Mallorca is justifiably renowned for its beautiful beaches and weather, but there is a lot more to this picturesque island than meets the eye. We thought we’d let you in on 10 varied and interesting facts about Mallorca that will help you get to know the island that little bit better….
1. The name of the island comes from an old Latin phrase ‘insula maior’ that means ‘larger island’, as Mallorca is the largest island in all of Spain. Gradually the phrase was mispronounced and the island became known as Mallorca. The British often call the island Majorca, whilst everyone else calls it Mallorca – there appears to be no reason for this other than the British love of the letter J rather than L!

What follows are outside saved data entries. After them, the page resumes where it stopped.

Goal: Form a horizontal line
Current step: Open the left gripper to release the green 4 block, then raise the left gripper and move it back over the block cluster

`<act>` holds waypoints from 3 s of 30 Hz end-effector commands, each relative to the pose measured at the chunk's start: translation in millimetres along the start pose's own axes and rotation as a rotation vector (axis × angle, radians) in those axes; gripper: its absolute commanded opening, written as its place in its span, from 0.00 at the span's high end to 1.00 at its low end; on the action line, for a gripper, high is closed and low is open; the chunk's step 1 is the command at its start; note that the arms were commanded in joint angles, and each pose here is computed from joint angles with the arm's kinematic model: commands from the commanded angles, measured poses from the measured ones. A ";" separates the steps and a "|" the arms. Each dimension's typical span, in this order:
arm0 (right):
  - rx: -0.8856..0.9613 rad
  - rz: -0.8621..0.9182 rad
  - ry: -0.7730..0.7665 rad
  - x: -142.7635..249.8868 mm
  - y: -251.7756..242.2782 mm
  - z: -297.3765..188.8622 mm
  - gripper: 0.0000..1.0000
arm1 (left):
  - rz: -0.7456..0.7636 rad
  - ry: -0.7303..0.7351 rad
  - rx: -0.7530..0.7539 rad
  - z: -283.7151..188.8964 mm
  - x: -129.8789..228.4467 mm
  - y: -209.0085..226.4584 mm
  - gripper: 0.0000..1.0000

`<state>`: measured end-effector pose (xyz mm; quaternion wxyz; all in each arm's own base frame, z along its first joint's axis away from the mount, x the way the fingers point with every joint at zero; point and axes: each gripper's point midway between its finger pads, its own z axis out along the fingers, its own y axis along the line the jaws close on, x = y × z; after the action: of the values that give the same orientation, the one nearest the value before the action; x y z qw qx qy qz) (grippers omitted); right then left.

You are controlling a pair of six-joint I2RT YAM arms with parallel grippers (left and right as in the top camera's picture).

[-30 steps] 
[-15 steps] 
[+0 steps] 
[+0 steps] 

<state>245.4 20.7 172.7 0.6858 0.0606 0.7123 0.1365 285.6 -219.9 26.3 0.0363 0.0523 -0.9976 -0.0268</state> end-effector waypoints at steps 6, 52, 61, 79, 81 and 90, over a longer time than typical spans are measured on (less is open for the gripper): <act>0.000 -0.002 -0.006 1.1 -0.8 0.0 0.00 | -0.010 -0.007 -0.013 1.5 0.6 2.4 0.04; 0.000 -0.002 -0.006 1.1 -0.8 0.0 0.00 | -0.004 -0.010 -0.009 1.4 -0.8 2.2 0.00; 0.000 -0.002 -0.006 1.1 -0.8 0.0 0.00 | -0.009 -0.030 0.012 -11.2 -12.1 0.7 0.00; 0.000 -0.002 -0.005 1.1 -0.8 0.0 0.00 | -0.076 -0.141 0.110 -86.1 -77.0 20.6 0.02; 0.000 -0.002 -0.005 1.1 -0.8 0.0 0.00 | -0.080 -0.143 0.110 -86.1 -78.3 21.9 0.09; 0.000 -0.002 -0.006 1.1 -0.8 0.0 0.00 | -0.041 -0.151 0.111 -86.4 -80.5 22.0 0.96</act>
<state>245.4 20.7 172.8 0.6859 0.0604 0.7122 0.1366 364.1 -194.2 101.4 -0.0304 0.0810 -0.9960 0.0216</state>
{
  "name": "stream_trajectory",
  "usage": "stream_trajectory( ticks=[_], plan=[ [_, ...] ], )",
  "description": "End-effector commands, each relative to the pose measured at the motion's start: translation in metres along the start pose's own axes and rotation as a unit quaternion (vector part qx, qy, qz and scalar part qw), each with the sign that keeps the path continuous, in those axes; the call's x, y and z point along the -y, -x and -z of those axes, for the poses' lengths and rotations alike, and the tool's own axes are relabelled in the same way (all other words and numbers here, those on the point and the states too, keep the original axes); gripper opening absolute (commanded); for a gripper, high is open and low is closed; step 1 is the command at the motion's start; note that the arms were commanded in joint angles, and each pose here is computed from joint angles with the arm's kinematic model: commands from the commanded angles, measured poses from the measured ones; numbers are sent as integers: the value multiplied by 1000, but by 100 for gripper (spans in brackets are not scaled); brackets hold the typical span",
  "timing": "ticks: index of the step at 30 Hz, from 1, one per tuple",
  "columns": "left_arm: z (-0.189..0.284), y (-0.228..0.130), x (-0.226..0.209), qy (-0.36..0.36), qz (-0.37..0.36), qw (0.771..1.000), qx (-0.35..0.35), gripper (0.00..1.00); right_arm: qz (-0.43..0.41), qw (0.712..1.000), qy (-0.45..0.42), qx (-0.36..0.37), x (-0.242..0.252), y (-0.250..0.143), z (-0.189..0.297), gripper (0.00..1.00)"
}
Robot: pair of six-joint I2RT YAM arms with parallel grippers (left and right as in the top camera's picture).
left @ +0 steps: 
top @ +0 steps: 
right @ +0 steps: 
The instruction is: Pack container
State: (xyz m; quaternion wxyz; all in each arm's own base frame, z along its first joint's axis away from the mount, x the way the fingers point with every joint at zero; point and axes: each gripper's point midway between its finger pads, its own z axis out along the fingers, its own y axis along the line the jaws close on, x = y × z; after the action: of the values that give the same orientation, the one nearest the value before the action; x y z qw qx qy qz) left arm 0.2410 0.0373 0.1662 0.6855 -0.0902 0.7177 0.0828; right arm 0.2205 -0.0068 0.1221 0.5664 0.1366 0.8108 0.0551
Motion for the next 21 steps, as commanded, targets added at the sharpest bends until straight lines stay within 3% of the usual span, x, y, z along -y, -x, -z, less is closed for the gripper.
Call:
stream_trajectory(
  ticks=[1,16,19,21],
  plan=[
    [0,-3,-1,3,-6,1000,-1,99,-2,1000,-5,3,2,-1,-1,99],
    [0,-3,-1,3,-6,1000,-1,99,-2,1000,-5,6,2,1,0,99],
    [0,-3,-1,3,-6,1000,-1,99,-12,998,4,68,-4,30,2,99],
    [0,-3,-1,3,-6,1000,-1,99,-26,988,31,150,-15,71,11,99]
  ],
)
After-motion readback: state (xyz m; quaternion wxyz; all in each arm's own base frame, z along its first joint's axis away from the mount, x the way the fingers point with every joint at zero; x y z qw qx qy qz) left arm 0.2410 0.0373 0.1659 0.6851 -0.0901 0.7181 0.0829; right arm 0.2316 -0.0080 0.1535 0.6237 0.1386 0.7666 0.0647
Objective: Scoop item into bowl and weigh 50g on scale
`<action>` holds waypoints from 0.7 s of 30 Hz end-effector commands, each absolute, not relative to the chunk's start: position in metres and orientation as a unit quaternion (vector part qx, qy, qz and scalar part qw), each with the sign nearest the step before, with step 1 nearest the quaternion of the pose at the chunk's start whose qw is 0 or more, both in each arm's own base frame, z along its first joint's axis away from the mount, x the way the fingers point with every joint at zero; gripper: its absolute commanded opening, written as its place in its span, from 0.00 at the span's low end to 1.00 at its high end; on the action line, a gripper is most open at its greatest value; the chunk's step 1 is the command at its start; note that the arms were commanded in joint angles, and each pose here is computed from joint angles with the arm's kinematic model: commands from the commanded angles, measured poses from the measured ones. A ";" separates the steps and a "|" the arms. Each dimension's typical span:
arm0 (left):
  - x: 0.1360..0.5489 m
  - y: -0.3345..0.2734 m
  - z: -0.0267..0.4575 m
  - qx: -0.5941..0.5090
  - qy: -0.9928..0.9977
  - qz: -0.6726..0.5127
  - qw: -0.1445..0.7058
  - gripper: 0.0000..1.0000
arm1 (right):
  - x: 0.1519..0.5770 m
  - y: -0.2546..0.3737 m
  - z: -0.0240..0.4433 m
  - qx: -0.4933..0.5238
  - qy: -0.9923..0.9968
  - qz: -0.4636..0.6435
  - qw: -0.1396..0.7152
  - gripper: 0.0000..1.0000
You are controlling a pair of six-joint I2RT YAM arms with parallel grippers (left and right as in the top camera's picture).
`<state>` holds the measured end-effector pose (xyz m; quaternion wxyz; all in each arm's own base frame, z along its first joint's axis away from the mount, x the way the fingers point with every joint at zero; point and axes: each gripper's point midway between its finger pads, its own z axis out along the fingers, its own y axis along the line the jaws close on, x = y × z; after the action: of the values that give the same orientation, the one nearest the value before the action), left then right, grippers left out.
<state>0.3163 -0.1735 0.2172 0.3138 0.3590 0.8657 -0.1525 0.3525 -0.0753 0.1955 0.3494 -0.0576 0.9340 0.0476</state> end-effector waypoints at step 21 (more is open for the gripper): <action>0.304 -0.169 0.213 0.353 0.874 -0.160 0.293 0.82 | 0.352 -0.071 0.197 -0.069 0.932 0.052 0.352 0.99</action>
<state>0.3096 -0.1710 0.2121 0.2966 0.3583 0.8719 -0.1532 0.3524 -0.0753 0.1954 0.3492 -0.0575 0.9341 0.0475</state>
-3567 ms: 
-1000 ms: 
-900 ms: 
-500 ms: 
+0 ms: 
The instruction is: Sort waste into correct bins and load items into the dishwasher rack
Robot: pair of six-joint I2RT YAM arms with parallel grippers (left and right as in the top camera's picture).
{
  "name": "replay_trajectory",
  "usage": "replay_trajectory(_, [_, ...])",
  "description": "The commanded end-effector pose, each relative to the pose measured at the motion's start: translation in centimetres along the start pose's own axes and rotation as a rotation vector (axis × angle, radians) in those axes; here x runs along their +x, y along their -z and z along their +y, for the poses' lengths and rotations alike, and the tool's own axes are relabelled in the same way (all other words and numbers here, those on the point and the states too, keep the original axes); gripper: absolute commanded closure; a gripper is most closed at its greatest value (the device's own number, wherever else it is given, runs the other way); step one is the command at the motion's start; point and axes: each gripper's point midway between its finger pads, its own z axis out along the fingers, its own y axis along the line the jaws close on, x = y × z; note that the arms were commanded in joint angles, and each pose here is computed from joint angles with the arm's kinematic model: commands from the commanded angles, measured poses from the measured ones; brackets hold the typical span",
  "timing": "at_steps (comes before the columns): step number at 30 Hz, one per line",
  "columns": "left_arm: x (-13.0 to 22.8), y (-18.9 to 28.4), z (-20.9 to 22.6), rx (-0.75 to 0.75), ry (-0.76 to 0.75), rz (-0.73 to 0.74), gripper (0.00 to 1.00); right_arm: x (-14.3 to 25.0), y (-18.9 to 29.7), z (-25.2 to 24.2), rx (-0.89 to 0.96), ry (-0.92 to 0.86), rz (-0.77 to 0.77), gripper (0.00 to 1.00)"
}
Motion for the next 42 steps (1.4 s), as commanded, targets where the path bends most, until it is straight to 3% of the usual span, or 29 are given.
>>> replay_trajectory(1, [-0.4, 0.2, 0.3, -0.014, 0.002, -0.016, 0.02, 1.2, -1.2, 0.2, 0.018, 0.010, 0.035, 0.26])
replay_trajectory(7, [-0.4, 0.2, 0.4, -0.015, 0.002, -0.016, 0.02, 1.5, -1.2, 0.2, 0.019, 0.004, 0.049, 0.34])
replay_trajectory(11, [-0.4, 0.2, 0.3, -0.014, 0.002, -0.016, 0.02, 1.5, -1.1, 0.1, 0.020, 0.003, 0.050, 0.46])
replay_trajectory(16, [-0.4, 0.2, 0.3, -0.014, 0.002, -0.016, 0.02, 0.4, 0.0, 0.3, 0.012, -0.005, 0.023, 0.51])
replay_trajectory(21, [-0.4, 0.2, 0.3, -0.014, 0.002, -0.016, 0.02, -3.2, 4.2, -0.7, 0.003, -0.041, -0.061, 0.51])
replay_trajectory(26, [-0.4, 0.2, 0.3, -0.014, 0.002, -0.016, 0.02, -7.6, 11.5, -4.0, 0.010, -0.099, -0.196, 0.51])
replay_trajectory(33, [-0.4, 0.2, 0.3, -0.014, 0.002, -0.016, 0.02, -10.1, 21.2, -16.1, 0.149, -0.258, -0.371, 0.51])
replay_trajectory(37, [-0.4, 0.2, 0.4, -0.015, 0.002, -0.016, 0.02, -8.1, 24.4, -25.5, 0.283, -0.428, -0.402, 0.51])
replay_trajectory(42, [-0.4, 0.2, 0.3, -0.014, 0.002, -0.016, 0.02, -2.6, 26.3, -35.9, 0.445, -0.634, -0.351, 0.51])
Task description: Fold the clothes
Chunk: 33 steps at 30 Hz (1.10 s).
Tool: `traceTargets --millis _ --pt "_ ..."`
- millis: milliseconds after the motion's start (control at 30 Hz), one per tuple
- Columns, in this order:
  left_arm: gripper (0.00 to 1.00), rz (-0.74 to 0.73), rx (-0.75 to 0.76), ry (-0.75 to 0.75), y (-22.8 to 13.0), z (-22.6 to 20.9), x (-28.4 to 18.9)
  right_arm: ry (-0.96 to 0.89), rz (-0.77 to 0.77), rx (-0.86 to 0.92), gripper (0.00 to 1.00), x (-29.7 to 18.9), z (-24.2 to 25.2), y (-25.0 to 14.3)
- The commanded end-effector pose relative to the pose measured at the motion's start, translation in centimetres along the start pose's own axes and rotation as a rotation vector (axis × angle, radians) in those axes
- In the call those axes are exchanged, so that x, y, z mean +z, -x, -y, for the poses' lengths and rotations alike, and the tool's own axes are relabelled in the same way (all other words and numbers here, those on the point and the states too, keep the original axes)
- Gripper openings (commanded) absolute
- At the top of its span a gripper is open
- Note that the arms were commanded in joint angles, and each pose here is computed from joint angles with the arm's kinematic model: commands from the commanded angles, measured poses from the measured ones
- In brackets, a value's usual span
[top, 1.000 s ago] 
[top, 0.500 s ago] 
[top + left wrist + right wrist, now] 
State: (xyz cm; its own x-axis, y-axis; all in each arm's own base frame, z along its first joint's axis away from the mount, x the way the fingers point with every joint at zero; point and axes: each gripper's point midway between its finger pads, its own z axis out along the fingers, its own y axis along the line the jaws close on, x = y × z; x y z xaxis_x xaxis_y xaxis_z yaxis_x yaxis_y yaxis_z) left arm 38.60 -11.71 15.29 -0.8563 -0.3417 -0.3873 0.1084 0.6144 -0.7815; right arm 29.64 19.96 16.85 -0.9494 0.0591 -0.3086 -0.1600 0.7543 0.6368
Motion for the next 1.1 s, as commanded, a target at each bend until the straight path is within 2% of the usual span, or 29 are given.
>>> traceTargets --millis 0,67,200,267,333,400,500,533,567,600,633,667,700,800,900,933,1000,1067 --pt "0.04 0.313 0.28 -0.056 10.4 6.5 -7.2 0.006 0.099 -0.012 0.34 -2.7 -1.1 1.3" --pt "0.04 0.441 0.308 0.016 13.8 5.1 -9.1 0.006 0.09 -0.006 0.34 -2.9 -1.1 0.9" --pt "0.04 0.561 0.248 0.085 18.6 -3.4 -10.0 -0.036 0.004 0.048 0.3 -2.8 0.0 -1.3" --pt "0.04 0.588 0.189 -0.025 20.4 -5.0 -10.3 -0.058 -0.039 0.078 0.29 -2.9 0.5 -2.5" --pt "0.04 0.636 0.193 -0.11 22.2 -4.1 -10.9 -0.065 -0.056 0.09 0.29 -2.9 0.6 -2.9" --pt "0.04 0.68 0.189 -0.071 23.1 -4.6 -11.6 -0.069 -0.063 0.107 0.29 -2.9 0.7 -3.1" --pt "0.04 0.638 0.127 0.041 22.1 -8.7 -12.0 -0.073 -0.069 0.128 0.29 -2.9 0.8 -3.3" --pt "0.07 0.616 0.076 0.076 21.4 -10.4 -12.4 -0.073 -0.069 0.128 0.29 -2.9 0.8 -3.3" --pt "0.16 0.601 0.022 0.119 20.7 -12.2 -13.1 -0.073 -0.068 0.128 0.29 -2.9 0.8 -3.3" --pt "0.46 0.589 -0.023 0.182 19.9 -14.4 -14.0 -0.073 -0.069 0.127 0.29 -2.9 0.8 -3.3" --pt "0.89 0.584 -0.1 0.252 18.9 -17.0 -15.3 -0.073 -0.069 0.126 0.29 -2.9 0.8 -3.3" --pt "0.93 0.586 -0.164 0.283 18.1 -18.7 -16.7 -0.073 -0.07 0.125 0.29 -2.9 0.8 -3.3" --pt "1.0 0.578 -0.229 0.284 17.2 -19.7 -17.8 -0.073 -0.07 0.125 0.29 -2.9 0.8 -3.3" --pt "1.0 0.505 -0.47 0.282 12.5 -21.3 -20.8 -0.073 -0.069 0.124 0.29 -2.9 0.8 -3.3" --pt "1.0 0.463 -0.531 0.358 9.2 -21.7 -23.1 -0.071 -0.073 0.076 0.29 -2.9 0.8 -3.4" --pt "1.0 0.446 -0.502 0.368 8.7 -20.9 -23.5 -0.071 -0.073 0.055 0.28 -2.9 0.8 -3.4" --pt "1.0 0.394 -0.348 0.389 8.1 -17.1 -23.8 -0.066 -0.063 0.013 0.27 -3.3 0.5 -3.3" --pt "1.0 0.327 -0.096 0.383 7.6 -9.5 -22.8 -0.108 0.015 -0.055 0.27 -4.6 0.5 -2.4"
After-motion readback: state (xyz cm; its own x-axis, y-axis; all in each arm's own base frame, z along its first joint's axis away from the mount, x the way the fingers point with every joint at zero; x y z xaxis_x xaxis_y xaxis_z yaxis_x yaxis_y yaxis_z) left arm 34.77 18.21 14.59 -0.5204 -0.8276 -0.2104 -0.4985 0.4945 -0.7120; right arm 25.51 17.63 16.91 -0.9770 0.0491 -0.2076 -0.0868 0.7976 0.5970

2. The island has been inhabited by humans since 7000 BC. Due to its significant geographic location in the middle of the Mediterranean, many armies have attempted to invade Mallorca. In 123 BC, the Romans claimed the island. The most famous invasion was that of King Jaime of Aragon in 1229, which was the start of the creation of Mallorca as we know it today.
3. Tourism has been present on the island for many years, playing host in the 1920s to the glamourous likes of Audrey Hepburn and Elizabeth Taylor. More mass tourism took hold on the island from the 1950s.
4. Artists and writers have been attracted to the dramatic and picturesque west coast of the island for many decades. Robert Graves, known as one of England’s greatest poets, was one of the first English to move to the island. He resided (& was buried) in the pretty mountain village of Deia, which has since become a hub for the creative crowd and celebrities.
5. In 2011, Mallorca’s stunning Serra de Tramuntana mountain range was awarded World Heritage Status by UNESCO for being an area of great Physical and Cultural significance. Its highest peak is the Puig Major (1445 metres & is the highest mountain in the Balearic Islands). It is followed by the Puig de Massanella, which is 1364 metres.
6. The impressive La Seu cathedral in Palma is one of Mallorca’s most significant heritage sites. It is a huge cathedral built on the site of a former mosque. The building of the cathedral began in 1230 and continued for 400 years. The cathedral has continued to have additional work undertaken with the renowned architect Antoni Gaudi adding to it more recently.
7. Nearly half of the Mallorca’s permanent population resides in the island’s capital Palma, making it a vibrant and lively hub.
8. Mallorca welcomes tens of thousands of cyclists each year for professional training and racing, as well as those that prefer more leisurely biking. The cyclists (including Team Sky & Bradley Wiggins) take advantage of the islands varied and challenging terrain. One of the favourite and most feared routes for serious cyclists is Sa Calobra, a 10 km ride that hangs down the side of a mountain. There are 26 hair pin turns climb 668 metres at an average 7.1% gradient.
9. Mallorca has an amazing range of cave systems, with the most impressive being the Coves del Drach on the east coast of the island. This underground world is filled with an array of giant stalactites, stalagmites and shimmering underground lakes.
10. The island enjoys a Mediterranean climate, with a year round average temperature of 21°C on the coast and an average of more than 300 days of sunshine throughout the year.